:: TASK OBJECTIVE ::
Give back exactly the lines that run from the beginning of the entries to the line containing "Return the polygon of every instance of the charging", both included, and nothing else.

:: Records from a collection ::
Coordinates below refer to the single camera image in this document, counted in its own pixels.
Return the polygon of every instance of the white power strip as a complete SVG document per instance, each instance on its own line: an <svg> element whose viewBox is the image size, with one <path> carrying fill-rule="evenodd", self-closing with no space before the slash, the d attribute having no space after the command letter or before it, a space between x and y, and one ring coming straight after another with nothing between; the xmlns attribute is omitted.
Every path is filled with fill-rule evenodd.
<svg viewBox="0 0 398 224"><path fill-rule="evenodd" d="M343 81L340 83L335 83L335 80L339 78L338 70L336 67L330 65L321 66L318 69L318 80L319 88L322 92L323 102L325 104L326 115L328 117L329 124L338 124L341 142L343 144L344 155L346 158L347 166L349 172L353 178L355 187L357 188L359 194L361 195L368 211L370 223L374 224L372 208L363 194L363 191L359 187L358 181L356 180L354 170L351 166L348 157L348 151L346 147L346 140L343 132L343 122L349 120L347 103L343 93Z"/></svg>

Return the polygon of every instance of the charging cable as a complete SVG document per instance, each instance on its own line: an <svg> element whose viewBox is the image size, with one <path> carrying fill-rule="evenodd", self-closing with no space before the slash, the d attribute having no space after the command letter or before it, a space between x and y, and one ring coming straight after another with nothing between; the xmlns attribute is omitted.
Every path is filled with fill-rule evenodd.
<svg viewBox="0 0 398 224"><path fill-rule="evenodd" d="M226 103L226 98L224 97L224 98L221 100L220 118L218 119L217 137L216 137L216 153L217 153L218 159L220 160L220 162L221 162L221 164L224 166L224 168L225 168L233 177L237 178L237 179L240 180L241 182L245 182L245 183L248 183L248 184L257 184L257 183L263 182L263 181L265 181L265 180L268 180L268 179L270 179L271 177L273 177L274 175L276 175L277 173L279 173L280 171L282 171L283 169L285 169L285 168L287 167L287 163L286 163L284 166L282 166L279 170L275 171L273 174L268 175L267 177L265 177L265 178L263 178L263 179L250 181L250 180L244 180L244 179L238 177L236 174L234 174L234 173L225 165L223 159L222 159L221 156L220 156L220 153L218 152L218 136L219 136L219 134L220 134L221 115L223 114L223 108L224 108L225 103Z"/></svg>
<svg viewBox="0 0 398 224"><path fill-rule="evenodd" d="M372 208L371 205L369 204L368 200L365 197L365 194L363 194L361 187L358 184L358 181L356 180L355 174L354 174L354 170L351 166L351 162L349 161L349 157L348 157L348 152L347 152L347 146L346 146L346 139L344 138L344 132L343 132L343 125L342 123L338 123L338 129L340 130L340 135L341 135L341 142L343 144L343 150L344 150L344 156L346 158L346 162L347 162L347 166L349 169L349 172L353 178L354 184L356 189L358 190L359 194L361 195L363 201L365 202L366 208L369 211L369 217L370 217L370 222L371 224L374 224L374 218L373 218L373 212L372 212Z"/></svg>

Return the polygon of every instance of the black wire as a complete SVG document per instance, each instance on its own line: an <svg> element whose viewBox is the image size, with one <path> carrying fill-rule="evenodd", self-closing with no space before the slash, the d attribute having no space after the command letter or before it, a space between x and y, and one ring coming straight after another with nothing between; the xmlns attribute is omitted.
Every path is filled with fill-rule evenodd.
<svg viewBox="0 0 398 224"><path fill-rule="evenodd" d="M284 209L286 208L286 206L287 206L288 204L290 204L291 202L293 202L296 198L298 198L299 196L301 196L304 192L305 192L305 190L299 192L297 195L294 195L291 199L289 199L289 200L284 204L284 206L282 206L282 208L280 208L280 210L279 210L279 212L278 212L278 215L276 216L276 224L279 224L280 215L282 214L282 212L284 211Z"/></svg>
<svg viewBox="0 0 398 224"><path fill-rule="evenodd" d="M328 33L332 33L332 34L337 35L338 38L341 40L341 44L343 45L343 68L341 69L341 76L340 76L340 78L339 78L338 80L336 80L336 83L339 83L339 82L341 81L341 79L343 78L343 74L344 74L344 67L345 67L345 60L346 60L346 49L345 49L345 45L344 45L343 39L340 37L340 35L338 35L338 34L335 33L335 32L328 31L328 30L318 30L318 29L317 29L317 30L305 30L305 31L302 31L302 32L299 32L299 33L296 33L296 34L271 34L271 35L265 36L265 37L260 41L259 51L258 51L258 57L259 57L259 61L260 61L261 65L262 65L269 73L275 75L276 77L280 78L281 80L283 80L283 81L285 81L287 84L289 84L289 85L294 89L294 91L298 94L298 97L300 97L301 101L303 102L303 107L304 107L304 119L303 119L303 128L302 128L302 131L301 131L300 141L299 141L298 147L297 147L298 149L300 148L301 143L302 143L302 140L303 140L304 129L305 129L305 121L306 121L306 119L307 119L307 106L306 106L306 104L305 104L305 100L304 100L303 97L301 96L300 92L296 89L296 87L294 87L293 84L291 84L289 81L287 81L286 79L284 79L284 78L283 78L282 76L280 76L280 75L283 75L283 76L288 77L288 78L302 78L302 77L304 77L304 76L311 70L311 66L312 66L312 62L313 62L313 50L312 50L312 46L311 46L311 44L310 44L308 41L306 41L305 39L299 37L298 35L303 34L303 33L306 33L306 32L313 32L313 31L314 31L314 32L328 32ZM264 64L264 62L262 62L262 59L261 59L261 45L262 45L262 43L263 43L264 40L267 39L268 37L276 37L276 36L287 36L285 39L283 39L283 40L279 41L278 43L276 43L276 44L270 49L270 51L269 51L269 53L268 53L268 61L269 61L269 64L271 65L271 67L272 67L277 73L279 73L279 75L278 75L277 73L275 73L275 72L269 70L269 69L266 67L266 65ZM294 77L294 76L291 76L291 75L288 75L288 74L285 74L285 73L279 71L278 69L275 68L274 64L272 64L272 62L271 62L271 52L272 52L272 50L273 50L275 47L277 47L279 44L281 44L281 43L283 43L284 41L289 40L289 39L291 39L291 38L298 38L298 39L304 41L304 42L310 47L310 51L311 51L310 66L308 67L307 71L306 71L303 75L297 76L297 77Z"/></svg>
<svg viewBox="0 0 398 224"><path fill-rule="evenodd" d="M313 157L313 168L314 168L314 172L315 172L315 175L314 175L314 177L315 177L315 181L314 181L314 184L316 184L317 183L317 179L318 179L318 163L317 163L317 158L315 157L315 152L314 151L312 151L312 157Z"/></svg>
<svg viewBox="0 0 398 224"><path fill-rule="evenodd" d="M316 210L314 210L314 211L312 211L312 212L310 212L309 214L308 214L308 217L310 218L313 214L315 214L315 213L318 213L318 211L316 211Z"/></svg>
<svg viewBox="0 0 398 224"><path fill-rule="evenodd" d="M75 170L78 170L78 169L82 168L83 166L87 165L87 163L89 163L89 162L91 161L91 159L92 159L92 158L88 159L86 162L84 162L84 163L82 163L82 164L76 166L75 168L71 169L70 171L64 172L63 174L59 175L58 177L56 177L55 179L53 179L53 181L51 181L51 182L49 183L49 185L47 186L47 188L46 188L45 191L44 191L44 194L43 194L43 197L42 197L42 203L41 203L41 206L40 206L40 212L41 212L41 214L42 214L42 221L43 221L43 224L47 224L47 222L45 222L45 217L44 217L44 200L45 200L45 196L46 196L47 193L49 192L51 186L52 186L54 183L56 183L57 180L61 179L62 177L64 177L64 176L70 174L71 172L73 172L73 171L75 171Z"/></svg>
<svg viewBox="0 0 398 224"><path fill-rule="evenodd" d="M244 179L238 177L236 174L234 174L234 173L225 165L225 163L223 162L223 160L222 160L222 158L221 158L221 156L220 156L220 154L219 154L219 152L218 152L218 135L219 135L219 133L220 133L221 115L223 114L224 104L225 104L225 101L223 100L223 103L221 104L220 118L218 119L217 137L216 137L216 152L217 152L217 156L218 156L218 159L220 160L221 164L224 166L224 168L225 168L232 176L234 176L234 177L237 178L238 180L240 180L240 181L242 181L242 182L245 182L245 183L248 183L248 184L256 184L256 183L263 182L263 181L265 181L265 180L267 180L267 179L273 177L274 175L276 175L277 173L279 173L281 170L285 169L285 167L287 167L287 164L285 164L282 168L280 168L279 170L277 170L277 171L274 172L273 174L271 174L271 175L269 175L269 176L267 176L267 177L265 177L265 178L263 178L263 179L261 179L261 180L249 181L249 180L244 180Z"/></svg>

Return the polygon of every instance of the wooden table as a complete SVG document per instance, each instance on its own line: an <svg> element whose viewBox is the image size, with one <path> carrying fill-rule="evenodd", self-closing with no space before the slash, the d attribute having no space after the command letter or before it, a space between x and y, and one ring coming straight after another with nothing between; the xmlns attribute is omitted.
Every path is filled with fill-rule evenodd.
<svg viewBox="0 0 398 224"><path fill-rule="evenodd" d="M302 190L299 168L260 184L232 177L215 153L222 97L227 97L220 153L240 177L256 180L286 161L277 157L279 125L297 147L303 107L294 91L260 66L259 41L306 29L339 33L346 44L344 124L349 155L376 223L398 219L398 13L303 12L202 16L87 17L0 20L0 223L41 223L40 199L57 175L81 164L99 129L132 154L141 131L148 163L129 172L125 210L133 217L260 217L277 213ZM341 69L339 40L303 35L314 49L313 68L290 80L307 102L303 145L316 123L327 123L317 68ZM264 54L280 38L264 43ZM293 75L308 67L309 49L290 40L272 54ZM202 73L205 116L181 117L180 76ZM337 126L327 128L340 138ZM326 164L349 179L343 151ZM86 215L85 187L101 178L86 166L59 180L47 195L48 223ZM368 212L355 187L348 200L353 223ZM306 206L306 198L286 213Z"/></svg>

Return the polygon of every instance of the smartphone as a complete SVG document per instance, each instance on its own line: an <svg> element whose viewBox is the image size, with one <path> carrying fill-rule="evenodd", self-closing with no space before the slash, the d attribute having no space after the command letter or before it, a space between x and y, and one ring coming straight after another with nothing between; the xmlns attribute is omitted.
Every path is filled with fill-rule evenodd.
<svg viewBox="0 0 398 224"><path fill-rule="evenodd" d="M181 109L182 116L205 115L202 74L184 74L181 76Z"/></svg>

:: EXERCISE OUTPUT ::
Coordinates below refer to the single camera image in this document, counted in its own pixels.
Return the polygon of every instance of the white power strip as a complete SVG document per instance, each instance on its own line: an <svg> element whose viewBox is the image size, with one <path> carrying fill-rule="evenodd", self-closing with no space before the slash, the d attribute having no space after the command letter or before it, a space between x and y, and one ring coming straight after another with nothing between; the xmlns attribute is omitted.
Every path is filled with fill-rule evenodd.
<svg viewBox="0 0 398 224"><path fill-rule="evenodd" d="M343 81L340 83L335 83L335 80L339 78L338 70L336 67L330 65L321 66L318 69L318 80L319 88L322 92L323 102L325 104L326 115L328 117L329 124L338 124L341 142L343 144L344 155L346 158L347 166L349 172L353 178L355 187L357 188L359 194L361 195L368 211L370 223L374 224L372 208L363 194L363 191L359 187L358 181L356 180L354 170L351 166L348 157L348 151L346 147L346 140L343 132L343 122L349 120L347 103L343 93Z"/></svg>

Return the polygon of every instance of the charging cable as a complete SVG document per instance, each instance on its own line: an <svg> element whose viewBox is the image size, with one <path> carrying fill-rule="evenodd", self-closing with no space before the slash, the d attribute having no space after the command letter or before it, a space between x and y, and one ring coming straight after another with nothing between; the xmlns attribute is omitted.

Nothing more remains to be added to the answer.